When the combination of AI software capability, falling manufacturing costs, and improving battery technology brings humanoid robots into industrial and eventually consumer deployment at scale, the demand for semiconductors does not increase by a multiple of the AI infrastructure wave. It increases by a multiple of the entire consumer electronics era.
Cava describes 2027 as a unique opportunity in decades precisely because this transition from prototype to mass production is beginning now. The investors who are being expelled from the market by the current correction are exiting at the moment when the structural case is becoming clearest.
The Entry Zones
For investors who accept this structural thesis and are waiting to add exposure at technically sound levels, Cava identifies specific zones based on prior support structures.
NVIDIA (NVDA): The zone between $164 and $170 corresponds to the March and April 2026 lows — levels at which the market previously absorbed selling pressure and reversed.
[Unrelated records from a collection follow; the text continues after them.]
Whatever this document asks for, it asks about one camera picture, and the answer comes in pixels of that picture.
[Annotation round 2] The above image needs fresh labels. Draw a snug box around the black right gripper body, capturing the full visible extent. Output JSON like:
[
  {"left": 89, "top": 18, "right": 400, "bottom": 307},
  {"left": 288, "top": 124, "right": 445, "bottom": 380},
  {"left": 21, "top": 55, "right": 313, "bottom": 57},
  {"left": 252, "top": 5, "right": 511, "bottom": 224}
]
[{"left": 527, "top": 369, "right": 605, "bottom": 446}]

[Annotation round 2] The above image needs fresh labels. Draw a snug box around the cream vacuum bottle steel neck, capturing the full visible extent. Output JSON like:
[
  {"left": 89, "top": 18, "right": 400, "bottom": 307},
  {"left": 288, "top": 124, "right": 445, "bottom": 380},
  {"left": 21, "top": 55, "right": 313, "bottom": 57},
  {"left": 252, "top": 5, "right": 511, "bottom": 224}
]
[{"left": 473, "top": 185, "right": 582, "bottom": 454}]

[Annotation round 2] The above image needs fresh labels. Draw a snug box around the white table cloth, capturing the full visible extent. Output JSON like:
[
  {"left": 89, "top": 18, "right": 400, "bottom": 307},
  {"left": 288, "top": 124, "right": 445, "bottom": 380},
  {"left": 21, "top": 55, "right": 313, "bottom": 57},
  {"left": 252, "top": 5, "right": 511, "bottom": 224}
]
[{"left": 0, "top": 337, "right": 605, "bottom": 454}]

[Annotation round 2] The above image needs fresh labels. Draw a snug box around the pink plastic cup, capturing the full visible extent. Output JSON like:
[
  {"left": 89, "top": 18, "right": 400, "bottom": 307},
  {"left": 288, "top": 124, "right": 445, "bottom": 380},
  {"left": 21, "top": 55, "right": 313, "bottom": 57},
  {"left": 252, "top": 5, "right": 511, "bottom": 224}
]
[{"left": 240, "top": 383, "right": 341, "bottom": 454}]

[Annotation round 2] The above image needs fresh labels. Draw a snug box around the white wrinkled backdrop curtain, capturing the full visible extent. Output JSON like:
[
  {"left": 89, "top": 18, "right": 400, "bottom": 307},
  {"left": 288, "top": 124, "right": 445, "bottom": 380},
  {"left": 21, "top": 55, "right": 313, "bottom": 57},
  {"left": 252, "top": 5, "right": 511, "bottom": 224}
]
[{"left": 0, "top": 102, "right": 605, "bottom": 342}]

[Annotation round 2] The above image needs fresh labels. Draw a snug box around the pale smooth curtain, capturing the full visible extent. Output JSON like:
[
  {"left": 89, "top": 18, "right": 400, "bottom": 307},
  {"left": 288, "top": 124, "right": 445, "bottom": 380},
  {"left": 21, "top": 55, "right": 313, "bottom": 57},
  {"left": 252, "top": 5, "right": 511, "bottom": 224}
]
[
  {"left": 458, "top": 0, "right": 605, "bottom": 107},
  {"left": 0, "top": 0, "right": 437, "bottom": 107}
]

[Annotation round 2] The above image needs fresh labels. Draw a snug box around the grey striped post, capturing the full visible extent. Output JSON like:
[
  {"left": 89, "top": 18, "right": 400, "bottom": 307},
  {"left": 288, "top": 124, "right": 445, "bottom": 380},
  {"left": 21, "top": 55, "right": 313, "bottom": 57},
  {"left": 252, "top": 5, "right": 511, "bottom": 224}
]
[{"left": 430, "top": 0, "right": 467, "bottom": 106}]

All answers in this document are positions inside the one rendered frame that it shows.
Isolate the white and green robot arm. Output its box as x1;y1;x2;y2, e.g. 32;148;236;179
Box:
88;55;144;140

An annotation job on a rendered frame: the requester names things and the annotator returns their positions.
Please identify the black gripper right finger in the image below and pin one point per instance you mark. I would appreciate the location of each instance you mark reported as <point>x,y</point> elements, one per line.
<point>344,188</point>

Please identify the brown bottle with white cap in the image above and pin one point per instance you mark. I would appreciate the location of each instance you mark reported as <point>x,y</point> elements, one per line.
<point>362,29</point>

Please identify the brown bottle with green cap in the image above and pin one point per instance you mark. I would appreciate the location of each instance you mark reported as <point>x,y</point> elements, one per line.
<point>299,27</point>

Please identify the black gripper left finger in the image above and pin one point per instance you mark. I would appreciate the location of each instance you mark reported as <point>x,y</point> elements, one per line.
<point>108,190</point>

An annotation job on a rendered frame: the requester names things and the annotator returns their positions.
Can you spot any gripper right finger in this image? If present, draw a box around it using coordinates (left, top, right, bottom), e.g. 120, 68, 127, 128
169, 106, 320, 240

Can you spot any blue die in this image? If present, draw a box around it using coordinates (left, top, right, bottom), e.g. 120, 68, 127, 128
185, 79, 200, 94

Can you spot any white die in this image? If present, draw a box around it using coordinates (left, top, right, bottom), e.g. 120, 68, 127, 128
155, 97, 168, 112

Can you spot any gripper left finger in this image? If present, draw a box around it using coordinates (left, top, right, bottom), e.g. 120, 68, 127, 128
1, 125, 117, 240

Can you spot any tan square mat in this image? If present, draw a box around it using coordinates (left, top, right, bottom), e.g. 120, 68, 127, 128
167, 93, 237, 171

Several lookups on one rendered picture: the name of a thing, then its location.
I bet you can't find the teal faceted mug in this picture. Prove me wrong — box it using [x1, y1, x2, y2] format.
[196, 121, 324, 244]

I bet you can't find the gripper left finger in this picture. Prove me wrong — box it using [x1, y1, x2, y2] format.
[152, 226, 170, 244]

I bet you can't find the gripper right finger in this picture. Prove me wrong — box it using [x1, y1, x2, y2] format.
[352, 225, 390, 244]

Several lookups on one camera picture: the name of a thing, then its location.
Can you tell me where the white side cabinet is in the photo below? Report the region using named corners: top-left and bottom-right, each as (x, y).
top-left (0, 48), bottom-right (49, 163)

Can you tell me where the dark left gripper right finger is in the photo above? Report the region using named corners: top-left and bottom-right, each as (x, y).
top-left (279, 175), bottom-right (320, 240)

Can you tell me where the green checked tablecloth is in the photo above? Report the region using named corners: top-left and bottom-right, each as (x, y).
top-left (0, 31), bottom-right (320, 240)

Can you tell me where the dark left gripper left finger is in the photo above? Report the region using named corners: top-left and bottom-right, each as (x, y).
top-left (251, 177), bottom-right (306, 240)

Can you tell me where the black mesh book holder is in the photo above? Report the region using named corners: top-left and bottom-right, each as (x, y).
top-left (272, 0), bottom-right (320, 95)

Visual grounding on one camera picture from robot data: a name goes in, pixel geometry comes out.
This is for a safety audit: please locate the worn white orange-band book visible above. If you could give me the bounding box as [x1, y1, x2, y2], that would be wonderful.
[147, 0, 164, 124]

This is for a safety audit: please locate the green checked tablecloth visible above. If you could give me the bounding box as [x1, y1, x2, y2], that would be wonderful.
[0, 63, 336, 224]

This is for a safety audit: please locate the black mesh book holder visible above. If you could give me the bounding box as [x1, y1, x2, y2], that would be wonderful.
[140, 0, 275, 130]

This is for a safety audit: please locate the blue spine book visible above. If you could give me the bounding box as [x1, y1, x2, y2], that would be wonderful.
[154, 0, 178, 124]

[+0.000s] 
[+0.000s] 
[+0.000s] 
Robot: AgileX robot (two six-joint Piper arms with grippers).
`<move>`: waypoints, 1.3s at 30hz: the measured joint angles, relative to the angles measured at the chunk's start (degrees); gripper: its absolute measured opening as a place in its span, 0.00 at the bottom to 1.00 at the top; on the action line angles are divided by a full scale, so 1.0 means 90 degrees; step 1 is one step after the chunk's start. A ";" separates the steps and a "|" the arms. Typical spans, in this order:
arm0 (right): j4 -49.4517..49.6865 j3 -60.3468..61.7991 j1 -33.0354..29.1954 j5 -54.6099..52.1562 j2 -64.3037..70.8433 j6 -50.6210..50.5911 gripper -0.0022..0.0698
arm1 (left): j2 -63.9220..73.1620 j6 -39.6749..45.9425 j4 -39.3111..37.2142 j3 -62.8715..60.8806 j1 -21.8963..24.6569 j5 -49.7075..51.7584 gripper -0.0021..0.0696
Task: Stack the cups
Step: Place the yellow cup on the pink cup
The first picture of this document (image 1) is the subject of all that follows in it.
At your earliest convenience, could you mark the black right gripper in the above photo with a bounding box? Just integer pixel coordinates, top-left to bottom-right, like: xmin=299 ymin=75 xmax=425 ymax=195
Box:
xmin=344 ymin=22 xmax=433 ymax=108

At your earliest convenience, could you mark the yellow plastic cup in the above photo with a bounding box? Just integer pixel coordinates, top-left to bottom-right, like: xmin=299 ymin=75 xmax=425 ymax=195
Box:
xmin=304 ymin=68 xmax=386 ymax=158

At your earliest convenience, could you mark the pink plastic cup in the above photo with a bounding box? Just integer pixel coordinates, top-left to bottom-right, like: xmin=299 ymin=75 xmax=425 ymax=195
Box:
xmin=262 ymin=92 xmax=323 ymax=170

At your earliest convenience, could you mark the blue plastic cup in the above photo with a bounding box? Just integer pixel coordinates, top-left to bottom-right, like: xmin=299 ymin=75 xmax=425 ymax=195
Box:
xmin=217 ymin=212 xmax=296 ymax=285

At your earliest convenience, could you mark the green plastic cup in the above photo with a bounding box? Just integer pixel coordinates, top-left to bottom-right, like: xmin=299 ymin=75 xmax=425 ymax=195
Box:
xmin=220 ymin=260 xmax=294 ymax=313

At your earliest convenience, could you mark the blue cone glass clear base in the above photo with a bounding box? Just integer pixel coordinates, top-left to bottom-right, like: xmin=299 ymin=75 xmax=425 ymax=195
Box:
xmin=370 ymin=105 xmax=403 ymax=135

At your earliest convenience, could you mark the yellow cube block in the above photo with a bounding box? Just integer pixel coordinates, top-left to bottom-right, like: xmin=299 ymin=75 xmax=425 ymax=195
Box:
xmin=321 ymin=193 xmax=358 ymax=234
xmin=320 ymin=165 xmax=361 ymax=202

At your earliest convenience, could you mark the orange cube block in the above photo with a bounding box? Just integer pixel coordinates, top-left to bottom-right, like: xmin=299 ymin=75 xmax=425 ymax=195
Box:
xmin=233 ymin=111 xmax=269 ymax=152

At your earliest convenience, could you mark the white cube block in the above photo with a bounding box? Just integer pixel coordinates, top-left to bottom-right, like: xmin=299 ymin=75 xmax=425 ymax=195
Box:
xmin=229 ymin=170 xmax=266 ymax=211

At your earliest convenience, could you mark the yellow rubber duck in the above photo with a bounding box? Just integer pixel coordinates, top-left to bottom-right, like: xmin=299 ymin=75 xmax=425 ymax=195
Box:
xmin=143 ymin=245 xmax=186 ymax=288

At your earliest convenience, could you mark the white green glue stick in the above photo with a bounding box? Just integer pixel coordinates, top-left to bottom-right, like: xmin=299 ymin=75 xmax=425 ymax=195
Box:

A return to this zone would represent a correction of approximately 25-30% from the highs reached during the summer rally, sufficient to exhaust the leveraged and momentum-driven sellers.
AMD: The level of $409 is identified as the key support zone where a sustainable entry can be established.
Micron (MU): The primary target is approximately $712, with close attention to the May 2026 lows near $652. Micron's margin expansion — from 39% to 85% — reflects the pricing power that comes from genuine supply shortage. The question is whether that pricing power persists long enough to justify current valuations. At $712 and especially at $652, the risk-reward becomes more favorable.
SMH ETF (UCITS equivalent): For European investors seeking sector exposure without individual stock selection, the zone between $469 and $477 corresponds to May 2026 lows. This level represents the last major area of support before the vertical move began, and a return to it would reset the risk-reward profile for the sector as a whole.
The Longer Frame
The semiconductor sector's move from 4% to 22% of the S&P 500 is not complete. If the tokenization of assets that Fink describes becomes a reality — if global financial infrastructure becomes fully digital and continuously operating — the computational requirements for that infrastructure are orders of magnitude larger than what exists today.
The current correction is the market doing what it always does: removing the weak hands, resetting sentiment, and creating the entry point that the investors who were waiting for it have been anticipating. Historically, those who bought during corrections within structural bull markets — not at the absolute bottom, but somewhere in the correction zone — have been the beneficiaries.
The vertical move needed to correct. The structural change that drove it does not.
Analysis based on José Luis Cava's market commentary from July 16, 2026, incorporating perspectives from Larry Fink's BlackRock outlook. This post is for informational and educational purposes only and does not constitute investment advice.